◆ **WHAT THE TASK ASKS**
The word "black" occurs in some lines of the listing. Copy those lines.
[[ MATERIAL PROVIDED, beginning ]]
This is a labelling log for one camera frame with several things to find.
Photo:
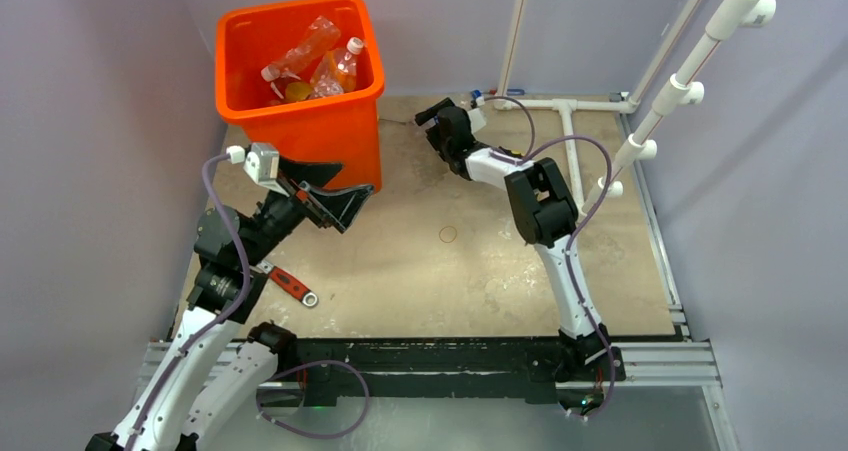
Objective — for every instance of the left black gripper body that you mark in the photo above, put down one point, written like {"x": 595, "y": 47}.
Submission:
{"x": 280, "y": 213}

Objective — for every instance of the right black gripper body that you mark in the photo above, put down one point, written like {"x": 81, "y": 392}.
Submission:
{"x": 440, "y": 144}

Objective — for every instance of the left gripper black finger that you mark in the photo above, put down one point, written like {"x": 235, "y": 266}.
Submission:
{"x": 315, "y": 174}
{"x": 335, "y": 209}

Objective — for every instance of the red gold snack wrapper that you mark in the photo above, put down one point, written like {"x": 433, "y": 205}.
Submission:
{"x": 291, "y": 91}

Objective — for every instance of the orange drink bottle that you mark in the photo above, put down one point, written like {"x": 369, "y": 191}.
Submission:
{"x": 336, "y": 73}

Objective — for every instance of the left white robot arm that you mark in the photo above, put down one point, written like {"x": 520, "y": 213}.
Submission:
{"x": 184, "y": 407}

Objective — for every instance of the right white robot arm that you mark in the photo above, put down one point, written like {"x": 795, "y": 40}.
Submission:
{"x": 544, "y": 212}

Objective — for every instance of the orange plastic bin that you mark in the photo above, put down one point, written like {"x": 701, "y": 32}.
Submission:
{"x": 336, "y": 129}

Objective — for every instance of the thin metal rod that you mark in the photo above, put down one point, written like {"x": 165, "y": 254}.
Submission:
{"x": 394, "y": 121}

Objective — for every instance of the blue cap pen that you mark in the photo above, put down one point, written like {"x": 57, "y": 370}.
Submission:
{"x": 511, "y": 92}

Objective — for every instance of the yellow black screwdriver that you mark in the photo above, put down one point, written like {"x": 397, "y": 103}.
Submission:
{"x": 511, "y": 153}

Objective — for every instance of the rubber band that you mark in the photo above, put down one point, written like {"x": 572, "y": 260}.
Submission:
{"x": 448, "y": 234}

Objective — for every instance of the white PVC diagonal pole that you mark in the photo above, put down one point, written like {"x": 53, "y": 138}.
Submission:
{"x": 682, "y": 88}

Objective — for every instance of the red handle adjustable wrench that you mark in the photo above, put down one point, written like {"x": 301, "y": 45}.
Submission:
{"x": 289, "y": 284}

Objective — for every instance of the white PVC pipe frame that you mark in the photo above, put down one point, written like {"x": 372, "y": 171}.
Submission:
{"x": 587, "y": 47}

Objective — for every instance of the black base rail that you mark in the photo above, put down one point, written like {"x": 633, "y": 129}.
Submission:
{"x": 536, "y": 369}

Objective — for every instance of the aluminium frame rail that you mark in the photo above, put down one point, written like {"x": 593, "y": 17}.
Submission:
{"x": 680, "y": 361}

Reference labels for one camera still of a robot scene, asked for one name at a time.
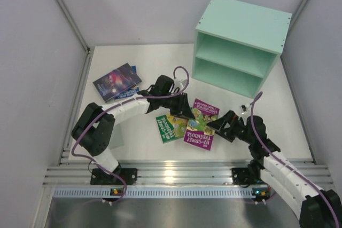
[[ MATERIAL PROVIDED, end ]]
◆ **TASK OUTPUT**
Objective — for every instance of the left black gripper body that you mark in the photo above, put down one point, written like {"x": 595, "y": 47}.
Objective — for every instance of the right black gripper body that you mark in the photo above, put down one point, written like {"x": 81, "y": 392}.
Objective — for every instance of the left gripper black finger that you mark in the photo above, put down one point, written like {"x": 235, "y": 266}.
Objective — for every instance of the yellow black screwdriver that you mark in the photo above, put down one point, written like {"x": 397, "y": 103}.
Objective — for every instance of the black base rail that you mark in the photo above, put down one point, written like {"x": 633, "y": 129}.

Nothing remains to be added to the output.